Lorette estaba tumbada sobre una gruesa manta aterciopelada. Sus manos, suaves y frías, de largos dedos, acariciaban la seda que abrigaba su cuerpo. Su cama era grande, digna de la privilegiada clase de la que formaba parte. Reflexionaba sobre los días que pasaban, lentos, tristes. Y, como tantas noches, no podía dormir. Mañana sería primavera. Mañana despertarían los pájaros del sueño en celo. Los animales surcarían la tierra, desnuda por fin de nieve y frío. Pero no habría mañana dulce para Lorette. Pellizcaba, lenta, la almohada sobre la que apoyaba su rostro, con los ojos rojos y abiertos, clavados en la vieja ventana que reinaba en su habitación. En la mesilla, bajo una vela apagada, la carta de Antoni Fortuna, arrugada, esperaba desafiante. Ya había sido abierta, y en ella se podía descubrir una gran capacidad caligráfica, un preciso y alentador uso de la palabra y un trazado tan bello como sus palabras. Derrochaba amabilidad y comprensión, una ternura poco habitual en un capitán y que Gryal superaba con una sensibilidad y calidez casi infantil. También las palabras, sublimes y románticas, con las que, a través de la carta, profesaba admiración por la bella Lorette eran inferiores a las honestas y profundas miradas del atrevido Gryal. El ritmo, la manera, todo en la carta era perfecto. Tan perfecto que echó en falta el estilo directo y desgarrado de su amado, un amado desaparecido en el espacio y en el tiempo. Ausente en cuerpo pero irremediablemente presente en el alma, la mente, y el corazón de la tierna y enamorada joven.
Esa noche era como tantas otras noches de soledad que Lorette pasó sin Gryal; pero mañana sería primavera.

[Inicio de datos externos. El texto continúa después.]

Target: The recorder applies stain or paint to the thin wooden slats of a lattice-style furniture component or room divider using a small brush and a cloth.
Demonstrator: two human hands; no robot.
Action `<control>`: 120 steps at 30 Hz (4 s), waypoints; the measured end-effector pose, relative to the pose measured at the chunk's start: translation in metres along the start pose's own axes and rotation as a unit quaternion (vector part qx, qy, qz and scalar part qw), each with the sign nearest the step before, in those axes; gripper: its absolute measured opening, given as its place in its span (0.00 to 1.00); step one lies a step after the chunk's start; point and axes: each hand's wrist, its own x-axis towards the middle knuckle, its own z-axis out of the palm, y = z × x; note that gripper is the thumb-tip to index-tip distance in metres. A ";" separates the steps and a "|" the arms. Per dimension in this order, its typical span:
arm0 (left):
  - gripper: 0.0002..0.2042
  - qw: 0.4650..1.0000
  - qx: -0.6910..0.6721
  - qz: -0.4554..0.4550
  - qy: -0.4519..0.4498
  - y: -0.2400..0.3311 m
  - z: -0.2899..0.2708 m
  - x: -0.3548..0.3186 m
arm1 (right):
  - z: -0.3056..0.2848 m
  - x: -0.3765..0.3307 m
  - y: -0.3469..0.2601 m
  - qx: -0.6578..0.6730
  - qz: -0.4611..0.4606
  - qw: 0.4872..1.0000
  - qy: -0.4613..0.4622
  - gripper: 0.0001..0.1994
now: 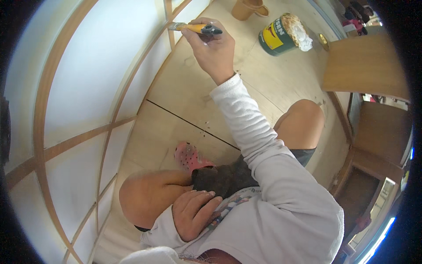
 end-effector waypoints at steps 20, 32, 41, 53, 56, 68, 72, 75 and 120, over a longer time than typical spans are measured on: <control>0.21 1.000 -0.008 -0.018 0.009 0.002 -0.004 0.002 | 0.018 0.020 0.002 -0.194 -0.060 0.978 -0.044 0.12; 0.20 0.999 -0.016 -0.031 0.012 -0.001 -0.007 0.005 | 0.024 0.017 0.003 -0.134 -0.057 0.987 -0.066 0.10; 0.20 0.999 -0.008 -0.039 0.004 -0.002 -0.011 0.008 | 0.024 0.027 0.006 -0.226 -0.146 0.962 -0.054 0.10; 0.21 0.998 -0.023 -0.051 -0.003 -0.002 -0.011 0.008 | 0.026 0.022 0.001 -0.251 -0.212 0.944 -0.039 0.09; 0.22 0.998 -0.026 -0.050 0.000 -0.002 -0.010 0.008 | 0.029 0.023 0.003 -0.252 -0.201 0.945 -0.062 0.09; 0.22 0.998 -0.021 -0.050 0.005 -0.001 -0.008 0.007 | 0.032 0.006 -0.007 -0.247 -0.233 0.935 -0.102 0.09; 0.22 0.999 -0.024 -0.049 -0.001 -0.002 -0.008 0.007 | 0.030 -0.005 -0.012 -0.109 -0.058 0.982 -0.144 0.09; 0.22 0.998 -0.019 -0.052 -0.002 -0.001 -0.008 0.008 | 0.022 0.016 -0.006 -0.137 0.029 0.981 -0.131 0.09; 0.22 0.999 -0.011 -0.031 -0.035 -0.009 -0.008 0.006 | -0.034 0.064 0.022 -0.188 -0.033 0.981 -0.025 0.15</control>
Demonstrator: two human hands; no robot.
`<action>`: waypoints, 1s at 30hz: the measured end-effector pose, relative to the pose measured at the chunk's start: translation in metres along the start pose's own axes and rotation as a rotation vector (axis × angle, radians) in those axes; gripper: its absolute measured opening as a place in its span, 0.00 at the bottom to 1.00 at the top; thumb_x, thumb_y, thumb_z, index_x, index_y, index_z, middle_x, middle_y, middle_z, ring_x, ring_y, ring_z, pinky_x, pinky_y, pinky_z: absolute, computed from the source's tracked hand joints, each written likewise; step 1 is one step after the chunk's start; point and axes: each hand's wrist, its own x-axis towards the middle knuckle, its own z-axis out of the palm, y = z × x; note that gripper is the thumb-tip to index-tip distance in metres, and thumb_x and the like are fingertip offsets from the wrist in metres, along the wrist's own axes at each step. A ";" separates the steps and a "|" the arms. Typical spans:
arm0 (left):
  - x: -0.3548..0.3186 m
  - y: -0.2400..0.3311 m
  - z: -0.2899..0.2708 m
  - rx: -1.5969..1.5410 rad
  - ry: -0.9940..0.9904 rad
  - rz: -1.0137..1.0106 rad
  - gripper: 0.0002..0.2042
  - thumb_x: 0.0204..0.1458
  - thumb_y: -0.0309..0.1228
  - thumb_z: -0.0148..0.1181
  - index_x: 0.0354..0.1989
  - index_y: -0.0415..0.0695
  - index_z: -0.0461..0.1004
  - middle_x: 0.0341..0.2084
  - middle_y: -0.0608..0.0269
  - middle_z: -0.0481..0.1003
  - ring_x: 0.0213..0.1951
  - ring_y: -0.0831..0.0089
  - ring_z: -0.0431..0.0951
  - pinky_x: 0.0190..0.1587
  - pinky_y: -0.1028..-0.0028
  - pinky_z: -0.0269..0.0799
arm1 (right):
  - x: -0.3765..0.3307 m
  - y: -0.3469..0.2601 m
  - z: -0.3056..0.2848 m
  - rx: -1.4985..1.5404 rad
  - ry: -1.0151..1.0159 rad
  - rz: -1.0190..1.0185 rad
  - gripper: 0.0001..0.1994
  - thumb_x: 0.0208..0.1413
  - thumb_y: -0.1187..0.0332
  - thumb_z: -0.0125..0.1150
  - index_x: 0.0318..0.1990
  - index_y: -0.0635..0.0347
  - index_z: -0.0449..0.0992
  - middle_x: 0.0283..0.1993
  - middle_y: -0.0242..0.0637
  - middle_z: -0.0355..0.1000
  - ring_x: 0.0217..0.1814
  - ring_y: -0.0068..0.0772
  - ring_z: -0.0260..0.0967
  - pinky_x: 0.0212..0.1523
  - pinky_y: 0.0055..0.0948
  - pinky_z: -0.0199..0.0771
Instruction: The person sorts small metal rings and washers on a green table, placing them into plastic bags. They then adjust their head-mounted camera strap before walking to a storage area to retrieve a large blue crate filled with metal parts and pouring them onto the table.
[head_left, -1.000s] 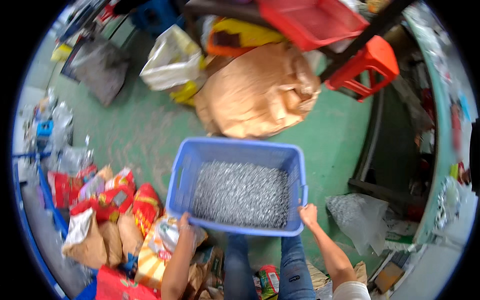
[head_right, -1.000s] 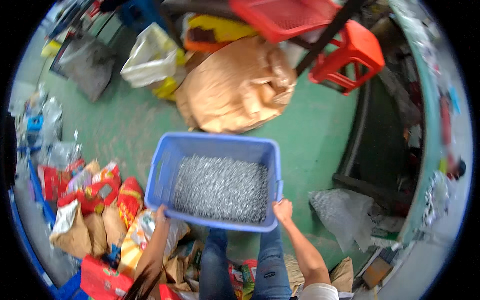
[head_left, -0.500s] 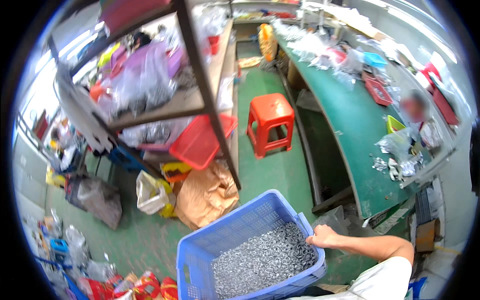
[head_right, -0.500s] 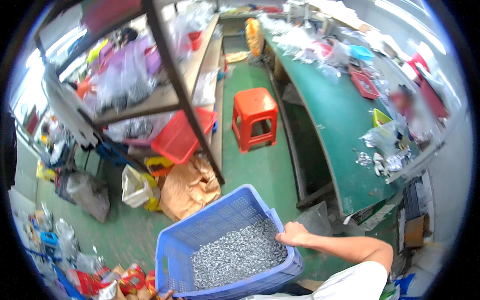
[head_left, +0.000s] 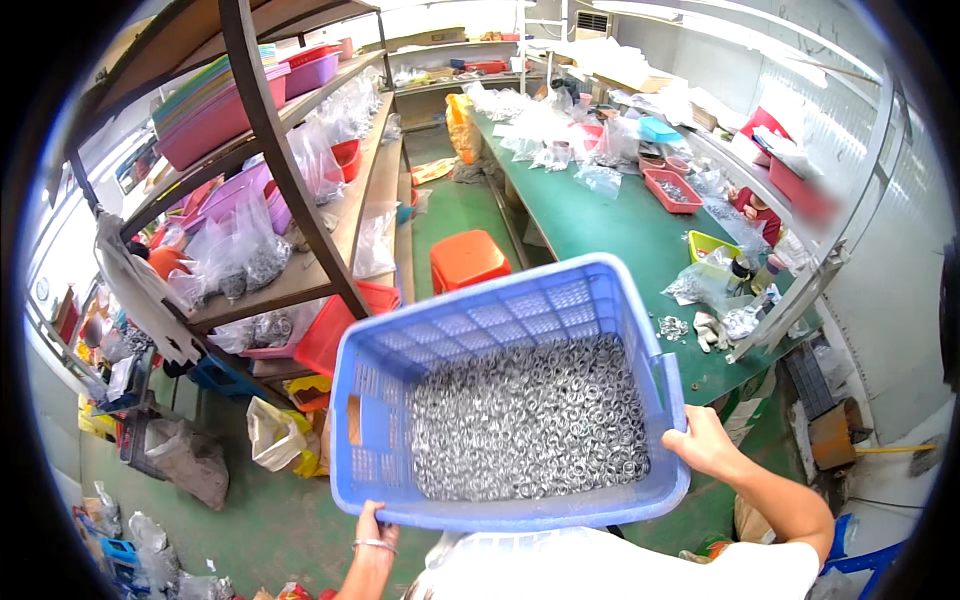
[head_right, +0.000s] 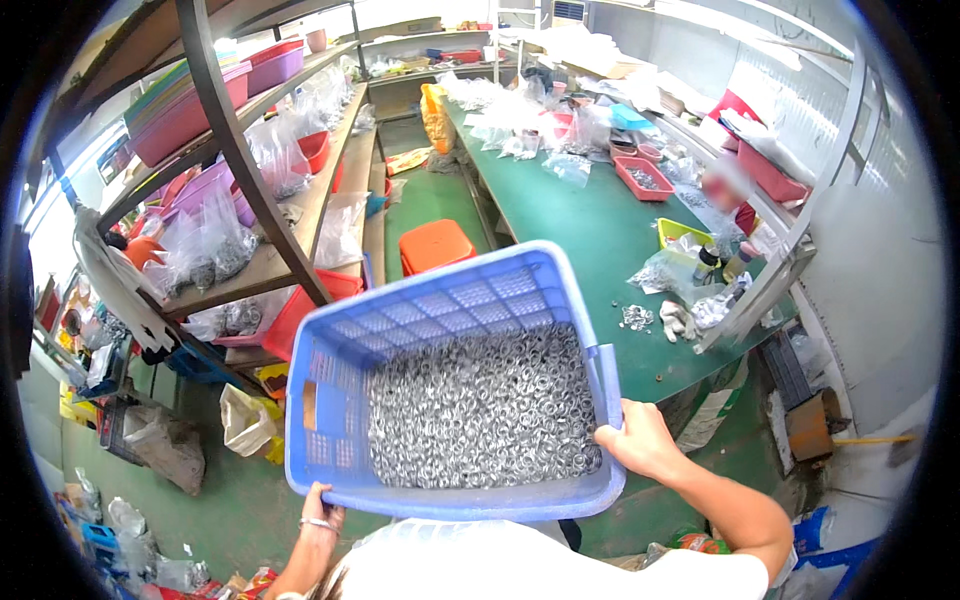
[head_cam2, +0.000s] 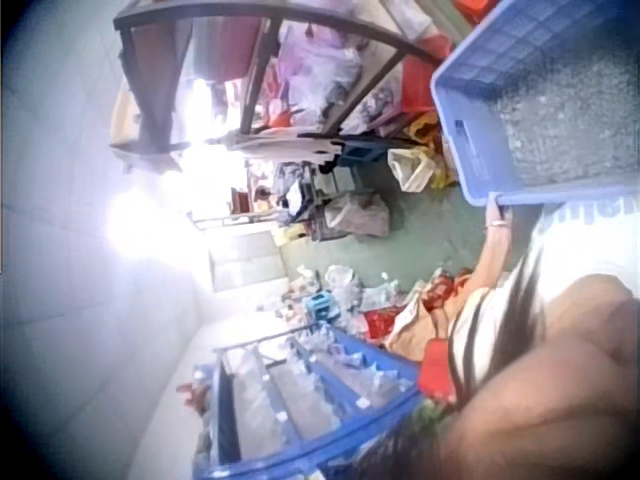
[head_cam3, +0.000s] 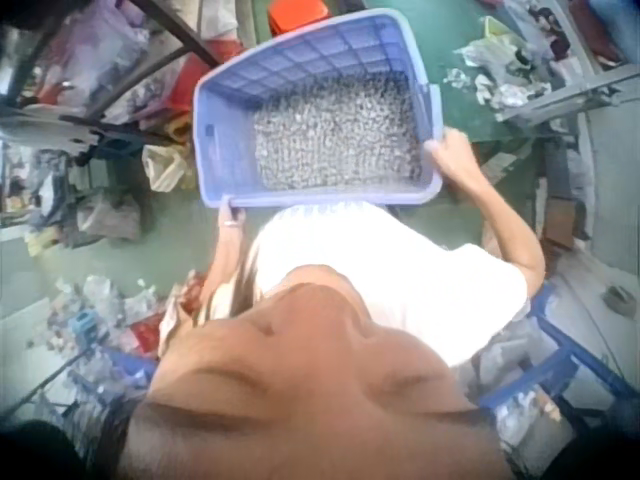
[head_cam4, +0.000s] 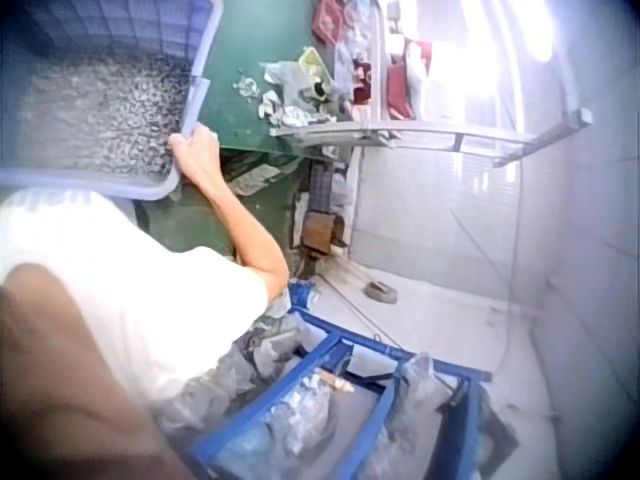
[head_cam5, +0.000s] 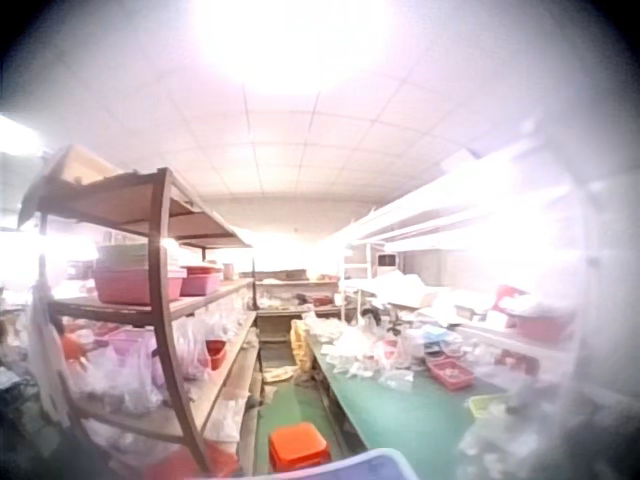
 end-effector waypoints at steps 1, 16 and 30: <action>-0.002 0.006 0.003 -0.027 -0.027 0.037 0.08 0.41 0.24 0.53 0.32 0.41 0.66 0.27 0.62 0.71 0.29 0.71 0.74 0.29 0.75 0.76 | -0.006 -0.001 0.006 0.017 0.051 -0.040 0.15 0.36 0.67 0.53 0.29 0.73 0.71 0.19 0.47 0.69 0.22 0.33 0.69 0.28 0.32 0.68; 0.188 0.052 0.305 0.588 -0.245 -0.077 0.08 0.40 0.30 0.56 0.27 0.41 0.66 0.18 0.65 0.69 0.15 0.76 0.70 0.12 0.82 0.68 | 0.111 0.000 0.034 0.250 0.515 0.322 0.10 0.34 0.72 0.49 0.24 0.71 0.70 0.17 0.36 0.66 0.20 0.23 0.63 0.23 0.26 0.63; 0.303 0.051 0.565 0.944 -0.502 -0.019 0.11 0.46 0.34 0.56 0.33 0.41 0.66 0.22 0.68 0.66 0.24 0.78 0.69 0.20 0.78 0.70 | 0.274 0.024 0.064 0.779 0.806 0.644 0.10 0.31 0.76 0.49 0.26 0.70 0.70 0.22 0.33 0.66 0.21 0.25 0.62 0.23 0.24 0.62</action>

Sintió un escalofrío cuando una brizna de aire fresco penetró entre las puertecillas de la ventana. Le gustó la sensación que el aire, sutil, causaba al pasear sus dedos invisibles sobre su rostro de mujer. Descubrió su cuerpo de las mantas y se alzó, con calma y parsimonia. Cada segundo que el aire rozaba su piel se convertía en un pequeño instante de placer. Sentía algo de vida dibujada en sus sonrojadas mejillas.
Avanzó hacia la ventana, mientras reflexionaba sobre su tristeza. La abrió y un golpe de viento le erizó el vello. No vaciló, inerte ante la nada, con los ojos entrecerrados y los brazos apoyados en la madera. Miró las estrellas que pintaban el cielo, entre blancas y finas nubes. Estrellas brillantes y relucientes, como el futuro que aguardaba a la joven pareja. Frunció el ceño bajo la luz de la luna. Sentía una profunda decepción con su padre, una sensación fruto de actos ruines y malvados. Nunca pensó que su padre, su amado padre, pudiera ser capaz de hacer algo así. No él. No a ella.
La luna, las estrellas, los astros la miraban, atentos a sus ojos, a su cuerpo.
-¿Dónde estás, Gryal? - la luna brilló. Las nubes se apartaron. Sus ojos se cerraron, tristes, dolidos, mientras dejaban que unas cálidas lágrimas bajaran por sus mejillas-. No puedo llorar cada noche por ti. No puedo pensar cada mañana en ti. ¿Qué tengo que hacer, Gryal? - preguntó entre tiernos y silenciosos sollozos. Cada día era un llanto, y sentía que se ahogaba, que no era capaz de superar su muerte-. ¿Por qué no has vuelto? - alzó el rostro, que reposaba sobre un joven y blanco cuello. Sus labios eran apenas un suspiro de lo que fueron antaño, habían perdido fuerza, alegría, habían perdido el baño de los besos de Gryal. Sus manos eran tan dulces como siempre, pero bastaba con tocarlas para sentir el frío y amargado palpitar de un corazón cansado de mañanas vacías.
La luna se reflejó en sus lágrimas, atenta, alerta. Lorette bajó de nuevo el rostro y musitó en voz baja algunas palabras, que el aire y el viento debieran arrastrar consigo.
-Vuelve Gryal, vuelve... - hizo una pausa y cerró los ojos. La lágrima cayó, arrastrando todo rayo de esperanza, hasta morir en el suelo-. Si no, ya no tendré primavera.